Ainda assim, a primeira história tem uma certa coesão. Ao fim dela, vemos uma pequena (mas não tão satisfatória) explicação sobre como e porquê o Doutrinador consegue fazer o que faz. E seu final é bem apoteótico. Novamente, catártico. É inegável que ele nos põe a pensar: ‘imagina só se isso acontece mesmo?’. E questionamos se, talvez, dessa forma, as coisas se tornassem melhores para o povo.

E então, na segunda história, temos uma narrativa mais bem construída. O personagem principal passa a ter um pouco mais de ajuda em sua jornada, e também tem contratempos, perdas, que tornam tudo aquilo mais crível.

As referências à realidade brasileira, especialmente na caracterização dos personagens continuam muito boas, mas dá pra sentir uma pontinha de parcialidade. Não que isso, por si só, seja um problema. É bom se assumir e não ficar em cima do muro. Mas isso nos faz questionar se tudo seria igual caso a história se passasse hoje, por exemplo. Ou se fosse nos anos 90, 80 e especialmente, nos 70.

No entanto, no que se refere à narrativa e arte, notamos uma evolução entre esse volume e o primeiro. Aqui a obra está mais madura. Ao mesmo tempo, não é tão cativante. Fica uma sensação de que queremos que a história acabe logo. E seu final, não é nem de longe, tão ‘gratificante’ como o do primeiro, sendo mais aberto, deixando pontas que o primeiro não deixa.

O terceiro tomo, ou volume, é um compilado de histórias menores, talvez até tie-ins. São histórias curtas e fechadas que talvez possam ser lidas em separado, sem a necessidade de conhecer os arcos principais do personagem. Podem ser uma boa forma de conhecê-lo.

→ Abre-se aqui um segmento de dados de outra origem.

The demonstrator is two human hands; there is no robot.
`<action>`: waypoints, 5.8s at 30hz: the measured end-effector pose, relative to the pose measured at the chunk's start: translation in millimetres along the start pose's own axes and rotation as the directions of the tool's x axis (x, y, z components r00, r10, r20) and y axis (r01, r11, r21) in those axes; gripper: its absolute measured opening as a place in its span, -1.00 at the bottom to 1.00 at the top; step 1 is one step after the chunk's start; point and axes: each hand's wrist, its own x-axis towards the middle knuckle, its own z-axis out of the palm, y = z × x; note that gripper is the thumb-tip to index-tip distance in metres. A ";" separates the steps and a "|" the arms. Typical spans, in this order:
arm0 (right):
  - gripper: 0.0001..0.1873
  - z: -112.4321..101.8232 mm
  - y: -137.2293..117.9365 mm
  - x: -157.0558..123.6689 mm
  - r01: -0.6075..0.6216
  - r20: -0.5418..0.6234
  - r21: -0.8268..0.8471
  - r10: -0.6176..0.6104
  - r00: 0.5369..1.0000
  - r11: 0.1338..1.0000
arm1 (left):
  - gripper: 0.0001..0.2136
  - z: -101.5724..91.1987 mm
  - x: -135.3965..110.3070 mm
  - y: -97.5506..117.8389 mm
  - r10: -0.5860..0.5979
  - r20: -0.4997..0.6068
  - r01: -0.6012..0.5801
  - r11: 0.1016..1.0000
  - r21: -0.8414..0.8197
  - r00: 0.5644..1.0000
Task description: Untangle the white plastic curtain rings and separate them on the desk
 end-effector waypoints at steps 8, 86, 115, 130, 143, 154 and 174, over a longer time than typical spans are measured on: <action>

O que faz desse último volume ‘menos bom’ do que poderia ser, são as imagens soltas que ele traz entre uma história e outra. Com frases de efeito, e até um lema/mantra ‘Eu sou a urgência das ruas’, esse volume acabou sendo mais uma propaganda do que outra coisa. E o pior: não apenas propaganda do personagem e da obra, mas de ideias/ideologia.

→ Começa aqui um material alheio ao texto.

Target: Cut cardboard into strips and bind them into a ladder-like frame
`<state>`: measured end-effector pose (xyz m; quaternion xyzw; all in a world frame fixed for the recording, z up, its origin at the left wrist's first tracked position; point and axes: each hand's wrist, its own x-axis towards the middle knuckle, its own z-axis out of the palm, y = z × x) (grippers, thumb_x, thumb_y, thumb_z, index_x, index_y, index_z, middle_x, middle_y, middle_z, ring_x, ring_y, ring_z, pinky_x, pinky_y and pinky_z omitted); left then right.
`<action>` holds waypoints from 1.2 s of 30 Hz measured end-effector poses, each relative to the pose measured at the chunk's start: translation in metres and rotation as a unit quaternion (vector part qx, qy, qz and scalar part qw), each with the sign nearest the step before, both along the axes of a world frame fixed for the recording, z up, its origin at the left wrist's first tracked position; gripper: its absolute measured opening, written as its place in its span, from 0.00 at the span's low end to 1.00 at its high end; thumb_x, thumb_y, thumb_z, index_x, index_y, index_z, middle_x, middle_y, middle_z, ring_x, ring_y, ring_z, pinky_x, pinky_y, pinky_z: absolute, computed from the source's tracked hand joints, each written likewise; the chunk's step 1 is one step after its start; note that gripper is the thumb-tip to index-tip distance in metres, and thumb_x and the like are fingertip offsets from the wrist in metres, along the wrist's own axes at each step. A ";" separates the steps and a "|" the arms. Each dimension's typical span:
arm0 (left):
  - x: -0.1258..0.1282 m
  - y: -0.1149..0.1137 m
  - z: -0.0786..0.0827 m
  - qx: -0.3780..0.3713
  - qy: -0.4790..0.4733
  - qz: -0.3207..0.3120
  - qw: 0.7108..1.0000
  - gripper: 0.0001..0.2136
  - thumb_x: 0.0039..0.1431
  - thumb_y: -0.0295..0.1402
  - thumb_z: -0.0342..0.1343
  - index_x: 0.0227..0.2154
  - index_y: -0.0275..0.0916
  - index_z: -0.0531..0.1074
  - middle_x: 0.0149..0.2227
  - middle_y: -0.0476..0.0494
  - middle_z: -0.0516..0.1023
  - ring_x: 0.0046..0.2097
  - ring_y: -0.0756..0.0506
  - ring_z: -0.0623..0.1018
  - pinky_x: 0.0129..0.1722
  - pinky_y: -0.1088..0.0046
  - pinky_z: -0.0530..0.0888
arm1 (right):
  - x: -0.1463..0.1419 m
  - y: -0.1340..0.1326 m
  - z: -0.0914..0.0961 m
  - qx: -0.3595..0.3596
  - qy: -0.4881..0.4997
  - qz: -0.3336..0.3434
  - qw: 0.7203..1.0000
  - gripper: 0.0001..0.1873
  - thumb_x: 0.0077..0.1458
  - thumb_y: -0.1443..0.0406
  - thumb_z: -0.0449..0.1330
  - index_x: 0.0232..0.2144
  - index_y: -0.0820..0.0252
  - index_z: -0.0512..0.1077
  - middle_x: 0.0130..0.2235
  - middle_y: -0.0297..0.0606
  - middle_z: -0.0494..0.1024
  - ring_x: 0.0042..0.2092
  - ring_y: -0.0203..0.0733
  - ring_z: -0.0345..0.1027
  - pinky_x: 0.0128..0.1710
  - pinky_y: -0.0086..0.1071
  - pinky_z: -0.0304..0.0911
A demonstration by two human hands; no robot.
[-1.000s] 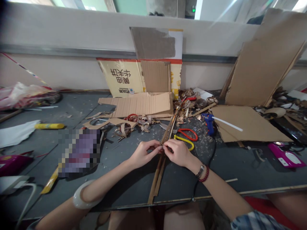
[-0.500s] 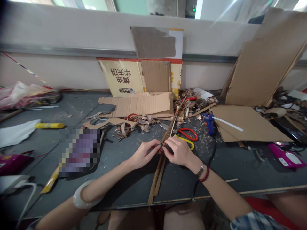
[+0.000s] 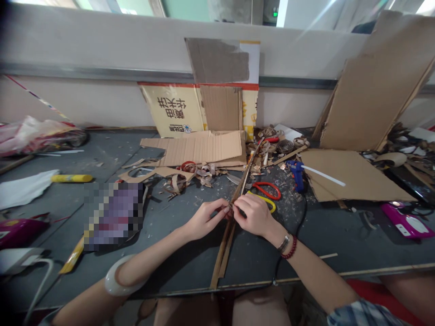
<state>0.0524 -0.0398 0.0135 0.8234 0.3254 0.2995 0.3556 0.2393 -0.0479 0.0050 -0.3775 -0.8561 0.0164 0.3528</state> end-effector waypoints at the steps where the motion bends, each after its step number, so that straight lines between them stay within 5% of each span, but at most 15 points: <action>1: 0.000 0.000 0.000 0.002 0.002 0.000 1.000 0.09 0.62 0.32 0.42 0.30 0.36 0.65 0.27 0.49 0.70 0.29 0.52 0.70 0.32 0.78 0.66 | 0.000 0.000 0.000 0.004 0.003 0.001 1.000 0.06 0.54 0.70 0.51 0.28 0.60 0.67 0.30 0.40 0.73 0.34 0.40 0.65 0.38 0.35 0.62; 21: 0.001 0.000 -0.003 0.040 0.058 -0.005 0.998 0.11 0.63 0.34 0.41 0.32 0.36 0.66 0.28 0.47 0.70 0.30 0.50 0.69 0.32 0.76 0.66 | -0.002 0.001 -0.004 -0.008 -0.051 0.027 0.998 0.07 0.54 0.71 0.49 0.27 0.60 0.64 0.30 0.40 0.69 0.34 0.41 0.61 0.36 0.35 0.60; 36: 0.003 0.000 0.001 0.053 0.001 -0.028 0.998 0.09 0.62 0.30 0.41 0.30 0.36 0.65 0.34 0.42 0.68 0.37 0.48 0.69 0.38 0.71 0.68 | -0.002 0.001 -0.006 -0.025 -0.012 0.045 0.999 0.06 0.54 0.72 0.49 0.27 0.59 0.63 0.30 0.39 0.68 0.34 0.40 0.61 0.36 0.35 0.61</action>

Em 2018 assisti ao filme em uma sessão especial para imprensa e até escrevi sobre ele para O Capacitor. Lembro de ter ficado um pouco decepcionado na época, estava com a expectativa grande. Só conhecia o personagem por alto, tanto que só li a obra original agora.

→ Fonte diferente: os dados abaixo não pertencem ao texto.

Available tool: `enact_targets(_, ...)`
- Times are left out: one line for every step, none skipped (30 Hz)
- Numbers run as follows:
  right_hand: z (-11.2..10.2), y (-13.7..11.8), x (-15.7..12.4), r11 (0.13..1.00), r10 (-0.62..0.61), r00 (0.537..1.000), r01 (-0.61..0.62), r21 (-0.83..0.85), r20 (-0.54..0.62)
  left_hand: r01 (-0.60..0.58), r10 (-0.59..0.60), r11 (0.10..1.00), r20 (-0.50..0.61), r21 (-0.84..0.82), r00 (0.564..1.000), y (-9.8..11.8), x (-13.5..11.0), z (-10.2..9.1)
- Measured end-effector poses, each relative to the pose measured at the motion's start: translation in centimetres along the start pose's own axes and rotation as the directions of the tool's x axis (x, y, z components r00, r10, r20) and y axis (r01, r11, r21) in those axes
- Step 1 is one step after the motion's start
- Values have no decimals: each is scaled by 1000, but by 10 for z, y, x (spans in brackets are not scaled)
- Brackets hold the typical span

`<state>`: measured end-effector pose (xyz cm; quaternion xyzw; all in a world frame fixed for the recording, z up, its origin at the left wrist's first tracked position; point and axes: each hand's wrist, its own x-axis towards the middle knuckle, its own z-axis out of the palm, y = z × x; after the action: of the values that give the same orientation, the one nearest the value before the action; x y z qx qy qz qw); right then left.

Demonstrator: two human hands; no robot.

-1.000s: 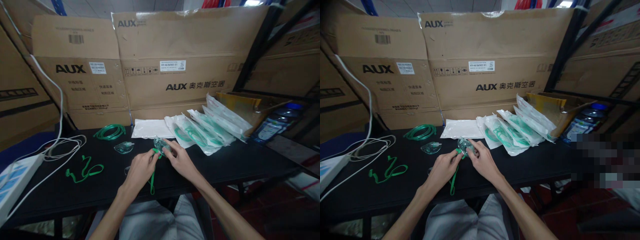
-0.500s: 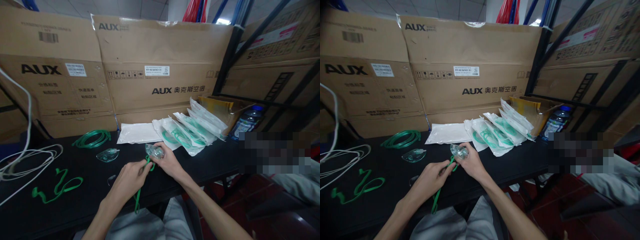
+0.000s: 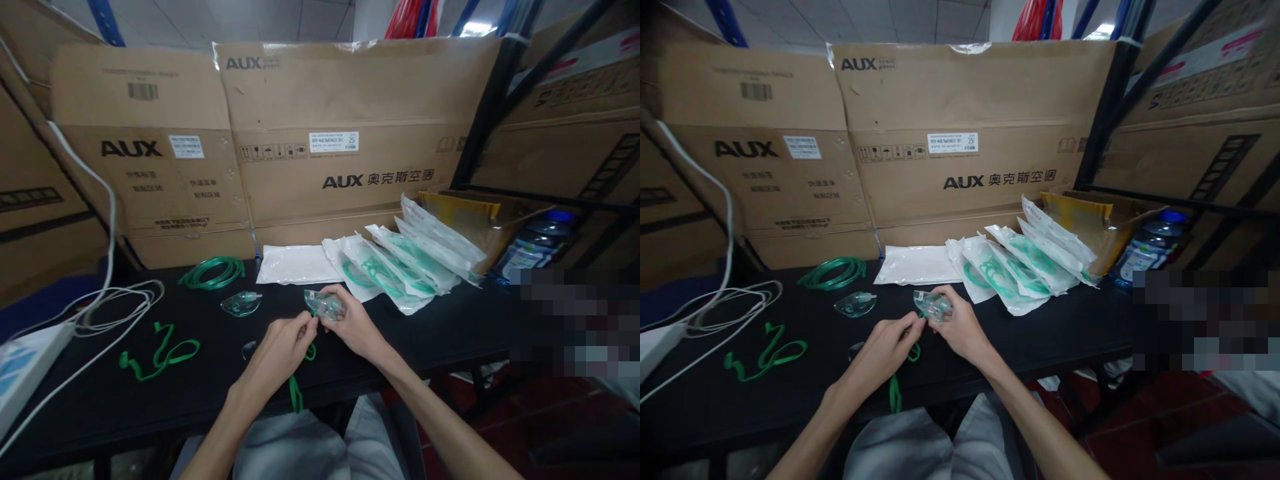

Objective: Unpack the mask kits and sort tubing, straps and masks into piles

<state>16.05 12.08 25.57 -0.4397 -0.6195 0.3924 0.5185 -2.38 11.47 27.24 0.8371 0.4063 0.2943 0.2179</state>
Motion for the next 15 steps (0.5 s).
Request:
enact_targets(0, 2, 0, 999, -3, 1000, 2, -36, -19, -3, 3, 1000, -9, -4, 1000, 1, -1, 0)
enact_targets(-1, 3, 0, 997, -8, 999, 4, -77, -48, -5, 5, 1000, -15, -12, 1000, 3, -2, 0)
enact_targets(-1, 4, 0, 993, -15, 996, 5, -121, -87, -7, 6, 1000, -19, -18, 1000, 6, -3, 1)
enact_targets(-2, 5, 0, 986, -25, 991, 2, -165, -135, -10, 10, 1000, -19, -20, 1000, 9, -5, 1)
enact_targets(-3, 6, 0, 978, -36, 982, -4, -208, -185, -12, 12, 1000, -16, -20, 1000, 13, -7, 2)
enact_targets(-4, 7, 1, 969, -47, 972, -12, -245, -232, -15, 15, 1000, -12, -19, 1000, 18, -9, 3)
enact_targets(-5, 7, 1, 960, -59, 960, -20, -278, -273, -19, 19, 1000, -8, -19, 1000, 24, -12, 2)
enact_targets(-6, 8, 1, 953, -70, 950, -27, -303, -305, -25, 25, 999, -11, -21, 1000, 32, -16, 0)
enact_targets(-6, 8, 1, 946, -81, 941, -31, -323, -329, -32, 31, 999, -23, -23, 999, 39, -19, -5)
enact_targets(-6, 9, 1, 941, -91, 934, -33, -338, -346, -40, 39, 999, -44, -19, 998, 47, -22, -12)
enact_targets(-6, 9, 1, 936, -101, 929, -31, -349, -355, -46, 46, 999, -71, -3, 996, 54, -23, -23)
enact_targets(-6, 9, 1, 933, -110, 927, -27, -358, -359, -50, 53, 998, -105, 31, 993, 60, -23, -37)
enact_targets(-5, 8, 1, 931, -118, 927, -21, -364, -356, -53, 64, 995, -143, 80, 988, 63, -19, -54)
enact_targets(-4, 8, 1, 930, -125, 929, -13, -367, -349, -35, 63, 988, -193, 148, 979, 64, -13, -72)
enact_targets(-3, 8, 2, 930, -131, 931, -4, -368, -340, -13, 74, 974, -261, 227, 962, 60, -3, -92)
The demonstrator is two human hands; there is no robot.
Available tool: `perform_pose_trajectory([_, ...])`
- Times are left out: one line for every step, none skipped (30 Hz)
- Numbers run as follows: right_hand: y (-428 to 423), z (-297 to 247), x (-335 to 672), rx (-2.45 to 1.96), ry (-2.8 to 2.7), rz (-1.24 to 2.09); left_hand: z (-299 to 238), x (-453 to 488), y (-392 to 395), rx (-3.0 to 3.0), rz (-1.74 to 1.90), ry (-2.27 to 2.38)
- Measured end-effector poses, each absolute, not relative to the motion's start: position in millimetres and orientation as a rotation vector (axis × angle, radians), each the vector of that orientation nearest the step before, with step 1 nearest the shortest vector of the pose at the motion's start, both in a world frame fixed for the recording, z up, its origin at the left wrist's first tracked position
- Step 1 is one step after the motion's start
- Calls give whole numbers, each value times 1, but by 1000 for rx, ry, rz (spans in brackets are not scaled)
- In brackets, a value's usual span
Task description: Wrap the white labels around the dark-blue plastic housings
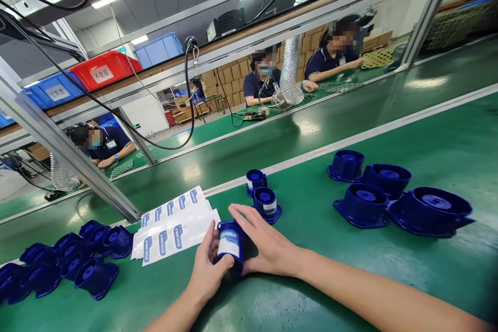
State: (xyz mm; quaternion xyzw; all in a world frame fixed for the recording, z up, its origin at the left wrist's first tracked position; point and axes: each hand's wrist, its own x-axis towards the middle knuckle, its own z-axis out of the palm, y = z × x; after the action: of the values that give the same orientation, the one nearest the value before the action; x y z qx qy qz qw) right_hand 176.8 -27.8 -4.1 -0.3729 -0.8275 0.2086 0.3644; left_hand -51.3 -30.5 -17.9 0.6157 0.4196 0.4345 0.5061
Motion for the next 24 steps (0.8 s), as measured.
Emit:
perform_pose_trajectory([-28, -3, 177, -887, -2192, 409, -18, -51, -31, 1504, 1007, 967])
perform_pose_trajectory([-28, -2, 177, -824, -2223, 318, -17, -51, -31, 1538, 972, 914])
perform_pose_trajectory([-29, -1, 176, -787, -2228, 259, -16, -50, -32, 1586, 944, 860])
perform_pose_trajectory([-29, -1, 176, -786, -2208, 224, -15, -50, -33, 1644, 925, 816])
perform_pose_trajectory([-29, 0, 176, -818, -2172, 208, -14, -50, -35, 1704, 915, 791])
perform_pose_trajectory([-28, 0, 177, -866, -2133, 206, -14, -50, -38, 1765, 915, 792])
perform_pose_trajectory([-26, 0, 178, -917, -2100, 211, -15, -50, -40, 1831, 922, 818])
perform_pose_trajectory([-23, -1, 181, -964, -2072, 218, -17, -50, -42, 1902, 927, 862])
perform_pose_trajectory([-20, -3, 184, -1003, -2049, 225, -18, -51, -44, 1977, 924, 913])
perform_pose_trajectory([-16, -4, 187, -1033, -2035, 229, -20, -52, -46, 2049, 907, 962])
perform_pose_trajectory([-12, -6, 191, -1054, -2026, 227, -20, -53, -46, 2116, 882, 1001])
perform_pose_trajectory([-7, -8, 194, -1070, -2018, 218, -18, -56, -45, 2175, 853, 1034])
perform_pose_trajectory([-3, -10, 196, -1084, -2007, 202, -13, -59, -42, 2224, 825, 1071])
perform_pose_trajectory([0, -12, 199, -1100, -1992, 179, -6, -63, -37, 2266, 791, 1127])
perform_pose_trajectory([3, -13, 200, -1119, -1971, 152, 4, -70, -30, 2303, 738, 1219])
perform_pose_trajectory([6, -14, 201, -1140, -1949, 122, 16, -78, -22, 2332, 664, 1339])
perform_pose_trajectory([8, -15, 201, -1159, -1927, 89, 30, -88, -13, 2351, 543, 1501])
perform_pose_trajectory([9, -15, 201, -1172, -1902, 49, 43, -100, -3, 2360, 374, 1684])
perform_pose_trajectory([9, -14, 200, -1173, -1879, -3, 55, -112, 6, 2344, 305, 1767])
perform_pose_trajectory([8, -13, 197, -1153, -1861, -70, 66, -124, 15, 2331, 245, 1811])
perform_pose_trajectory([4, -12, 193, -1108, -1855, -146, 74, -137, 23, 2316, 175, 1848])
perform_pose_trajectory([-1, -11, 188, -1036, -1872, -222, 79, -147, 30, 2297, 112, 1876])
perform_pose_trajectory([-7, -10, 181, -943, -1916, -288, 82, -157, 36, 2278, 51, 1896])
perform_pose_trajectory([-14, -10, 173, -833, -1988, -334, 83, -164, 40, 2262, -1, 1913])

Porém, hoje, com o passar do tempo e tendo conhecido ambas as obras, acredito que prefiro o filme. A construção do personagem é mais bem feita e crível e, além disso, mesmo com as falhas do filme, no geral a obra é melhor.

Ainda assim, gosto do personagem. Acho ele importante, apesar de perigoso. Ele, como já dito, levanta discussões importantes e faz refletir. Ao mesmo tempo, permite interpretações equivocadas e pode ser um gatilho. Basta ver como o Justiceiro tem sido utilizado no momento atual dos EUA. E, sobretudo, aqui no Brasil, temos um problema ainda maior em distorcer esses personagens. Capitão Nascimento que o diga.

De toda forma, é uma HQ que recomendo. Acho que todos precisam ter sua própria percepção sobre a obra e sobre o personagem. Eu não sei dizer se gostei ou não, mas sei que valeu a pena ler.